**ASSIGNED TASK**
Beneath this line are the data; copy exactly the part of them that opens with the line containing "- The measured" and closes with the line containing "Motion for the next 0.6", and only that part.

**ENTRIES SUPPLIED**
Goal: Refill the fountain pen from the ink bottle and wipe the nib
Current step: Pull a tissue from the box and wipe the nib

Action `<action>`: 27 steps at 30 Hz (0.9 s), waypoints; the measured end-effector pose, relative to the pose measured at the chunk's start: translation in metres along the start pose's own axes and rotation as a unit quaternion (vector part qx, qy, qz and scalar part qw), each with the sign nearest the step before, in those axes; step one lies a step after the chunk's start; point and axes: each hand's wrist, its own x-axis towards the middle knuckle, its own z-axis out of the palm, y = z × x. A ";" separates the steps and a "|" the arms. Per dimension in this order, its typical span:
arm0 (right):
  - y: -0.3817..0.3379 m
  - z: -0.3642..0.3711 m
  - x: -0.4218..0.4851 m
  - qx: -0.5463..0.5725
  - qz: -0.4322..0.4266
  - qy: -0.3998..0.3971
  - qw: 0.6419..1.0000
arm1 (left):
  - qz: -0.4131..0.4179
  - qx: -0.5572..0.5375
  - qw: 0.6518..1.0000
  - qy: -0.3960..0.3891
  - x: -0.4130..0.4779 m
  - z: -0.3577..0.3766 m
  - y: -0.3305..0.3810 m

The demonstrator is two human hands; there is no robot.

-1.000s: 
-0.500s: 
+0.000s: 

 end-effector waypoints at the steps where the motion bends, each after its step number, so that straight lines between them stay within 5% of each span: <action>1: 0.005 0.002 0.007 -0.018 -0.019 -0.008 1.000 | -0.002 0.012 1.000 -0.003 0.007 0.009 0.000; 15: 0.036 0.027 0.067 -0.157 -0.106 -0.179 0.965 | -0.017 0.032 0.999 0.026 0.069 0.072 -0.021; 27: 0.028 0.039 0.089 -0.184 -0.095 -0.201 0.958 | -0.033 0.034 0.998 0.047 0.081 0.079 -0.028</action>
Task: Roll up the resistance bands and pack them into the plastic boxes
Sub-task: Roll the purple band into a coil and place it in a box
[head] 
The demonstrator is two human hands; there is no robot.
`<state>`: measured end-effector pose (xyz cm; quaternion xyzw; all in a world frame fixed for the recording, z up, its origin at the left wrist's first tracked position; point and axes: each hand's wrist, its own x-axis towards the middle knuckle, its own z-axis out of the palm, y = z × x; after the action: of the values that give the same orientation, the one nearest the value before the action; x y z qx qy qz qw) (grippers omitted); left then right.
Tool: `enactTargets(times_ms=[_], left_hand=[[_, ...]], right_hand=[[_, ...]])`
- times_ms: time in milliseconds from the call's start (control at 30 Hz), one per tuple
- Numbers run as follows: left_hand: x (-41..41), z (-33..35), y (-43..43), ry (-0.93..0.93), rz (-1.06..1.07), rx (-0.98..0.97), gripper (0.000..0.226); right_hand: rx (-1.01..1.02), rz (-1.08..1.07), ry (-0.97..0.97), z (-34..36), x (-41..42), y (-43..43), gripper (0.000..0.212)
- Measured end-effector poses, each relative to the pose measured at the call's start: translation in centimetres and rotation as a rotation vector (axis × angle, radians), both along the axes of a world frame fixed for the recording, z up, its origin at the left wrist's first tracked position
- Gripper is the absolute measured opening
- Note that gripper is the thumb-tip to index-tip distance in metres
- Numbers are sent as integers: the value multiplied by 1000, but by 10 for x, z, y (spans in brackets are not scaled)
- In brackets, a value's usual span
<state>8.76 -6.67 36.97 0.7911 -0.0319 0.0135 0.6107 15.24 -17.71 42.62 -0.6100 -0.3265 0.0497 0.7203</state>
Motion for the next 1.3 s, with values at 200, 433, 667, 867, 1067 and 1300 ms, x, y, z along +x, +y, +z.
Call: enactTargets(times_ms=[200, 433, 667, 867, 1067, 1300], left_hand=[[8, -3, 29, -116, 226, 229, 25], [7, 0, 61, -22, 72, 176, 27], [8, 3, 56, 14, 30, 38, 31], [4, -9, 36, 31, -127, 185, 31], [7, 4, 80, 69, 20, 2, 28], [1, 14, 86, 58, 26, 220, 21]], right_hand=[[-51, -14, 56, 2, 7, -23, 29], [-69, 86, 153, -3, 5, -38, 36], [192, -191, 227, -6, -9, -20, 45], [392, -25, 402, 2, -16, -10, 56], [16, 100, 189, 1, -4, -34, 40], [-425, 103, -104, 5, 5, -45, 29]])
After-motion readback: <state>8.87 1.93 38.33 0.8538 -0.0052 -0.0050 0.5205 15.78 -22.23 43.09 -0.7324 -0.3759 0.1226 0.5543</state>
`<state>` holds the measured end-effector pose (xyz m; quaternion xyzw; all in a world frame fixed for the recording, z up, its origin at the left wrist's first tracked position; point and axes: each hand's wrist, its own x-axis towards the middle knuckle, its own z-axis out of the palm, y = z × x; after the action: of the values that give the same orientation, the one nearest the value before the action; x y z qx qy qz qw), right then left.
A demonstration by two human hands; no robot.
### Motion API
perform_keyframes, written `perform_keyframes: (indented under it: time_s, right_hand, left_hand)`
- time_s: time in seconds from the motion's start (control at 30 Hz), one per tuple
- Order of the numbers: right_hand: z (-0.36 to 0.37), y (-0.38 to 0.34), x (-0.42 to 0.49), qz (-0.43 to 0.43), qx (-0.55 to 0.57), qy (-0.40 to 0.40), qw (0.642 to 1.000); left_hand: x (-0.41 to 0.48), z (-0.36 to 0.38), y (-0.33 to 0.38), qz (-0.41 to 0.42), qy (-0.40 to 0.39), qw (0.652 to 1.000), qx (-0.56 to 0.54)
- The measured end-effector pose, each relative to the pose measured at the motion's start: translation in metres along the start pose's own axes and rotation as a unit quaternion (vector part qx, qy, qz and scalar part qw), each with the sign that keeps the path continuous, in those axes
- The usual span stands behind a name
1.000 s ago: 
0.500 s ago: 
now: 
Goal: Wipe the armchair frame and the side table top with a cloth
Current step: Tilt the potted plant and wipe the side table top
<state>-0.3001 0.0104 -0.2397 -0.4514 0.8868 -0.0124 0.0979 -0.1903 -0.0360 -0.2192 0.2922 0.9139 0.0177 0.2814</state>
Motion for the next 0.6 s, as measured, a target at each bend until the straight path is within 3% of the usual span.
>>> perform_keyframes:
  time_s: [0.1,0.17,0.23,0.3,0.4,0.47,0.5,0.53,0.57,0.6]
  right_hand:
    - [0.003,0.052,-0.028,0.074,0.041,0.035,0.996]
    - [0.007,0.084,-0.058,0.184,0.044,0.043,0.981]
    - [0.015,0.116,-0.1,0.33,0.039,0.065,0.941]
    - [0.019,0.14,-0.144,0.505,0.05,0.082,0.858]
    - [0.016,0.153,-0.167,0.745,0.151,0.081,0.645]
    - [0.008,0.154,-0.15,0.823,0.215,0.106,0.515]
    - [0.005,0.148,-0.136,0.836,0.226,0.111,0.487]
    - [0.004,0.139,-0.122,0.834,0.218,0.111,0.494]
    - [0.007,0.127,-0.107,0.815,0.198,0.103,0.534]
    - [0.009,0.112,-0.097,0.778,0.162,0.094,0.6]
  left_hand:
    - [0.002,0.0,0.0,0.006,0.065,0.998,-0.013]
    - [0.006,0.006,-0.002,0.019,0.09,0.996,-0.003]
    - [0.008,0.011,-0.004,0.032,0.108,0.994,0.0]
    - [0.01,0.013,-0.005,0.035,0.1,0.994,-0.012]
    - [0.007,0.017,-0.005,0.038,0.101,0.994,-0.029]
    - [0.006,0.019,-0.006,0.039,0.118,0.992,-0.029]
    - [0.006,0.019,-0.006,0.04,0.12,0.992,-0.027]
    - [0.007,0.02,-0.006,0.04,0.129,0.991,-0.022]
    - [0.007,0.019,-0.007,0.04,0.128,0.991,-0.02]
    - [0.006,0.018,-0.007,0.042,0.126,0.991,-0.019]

**ANSWER SPACE**
- The measured end-effector pose, each relative to the pose measured at the motion's start: translation in metres along the start pose's own axes and rotation as a unit quaternion (vector part qx, qy, qz and scalar part qw), each with the sign that keeps the path continuous, in those axes
- The usual span stands behind a name
1.000 s ago: 
0.500 s ago: 
now: 
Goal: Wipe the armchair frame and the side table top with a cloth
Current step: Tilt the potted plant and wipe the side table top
<state>-0.3001 0.0104 -0.2397 -0.4514 0.8868 -0.0124 0.0979 -0.1903 -0.0360 -0.2192 0.2922 0.9139 0.0177 0.2814</state>
Motion for the next 0.6 s, as measured, a target at each bend until the straight path is within 3% of the usual span.

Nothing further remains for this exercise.